(What the task requires) Count every line of the data that includes "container". State only the number.
*** Opening Data section ***
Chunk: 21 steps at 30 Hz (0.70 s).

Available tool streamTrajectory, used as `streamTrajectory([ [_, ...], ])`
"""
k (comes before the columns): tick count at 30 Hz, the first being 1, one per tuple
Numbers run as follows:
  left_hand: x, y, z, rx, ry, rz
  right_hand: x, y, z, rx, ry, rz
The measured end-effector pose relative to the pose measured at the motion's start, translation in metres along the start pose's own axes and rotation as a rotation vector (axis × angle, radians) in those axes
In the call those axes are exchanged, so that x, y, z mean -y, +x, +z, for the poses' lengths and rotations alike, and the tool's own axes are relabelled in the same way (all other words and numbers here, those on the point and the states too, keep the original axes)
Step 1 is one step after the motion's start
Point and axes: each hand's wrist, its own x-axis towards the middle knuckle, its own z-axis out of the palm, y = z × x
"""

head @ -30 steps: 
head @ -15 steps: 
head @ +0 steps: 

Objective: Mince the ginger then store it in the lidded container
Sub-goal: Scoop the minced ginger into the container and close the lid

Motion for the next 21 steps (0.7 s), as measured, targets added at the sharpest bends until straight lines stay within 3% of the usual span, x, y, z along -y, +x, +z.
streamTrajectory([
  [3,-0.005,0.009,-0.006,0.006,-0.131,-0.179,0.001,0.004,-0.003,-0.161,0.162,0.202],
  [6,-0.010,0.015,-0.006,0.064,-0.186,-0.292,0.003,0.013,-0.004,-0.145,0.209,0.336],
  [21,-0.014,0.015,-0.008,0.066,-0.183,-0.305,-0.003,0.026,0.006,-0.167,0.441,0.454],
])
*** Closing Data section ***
(Solution below) 2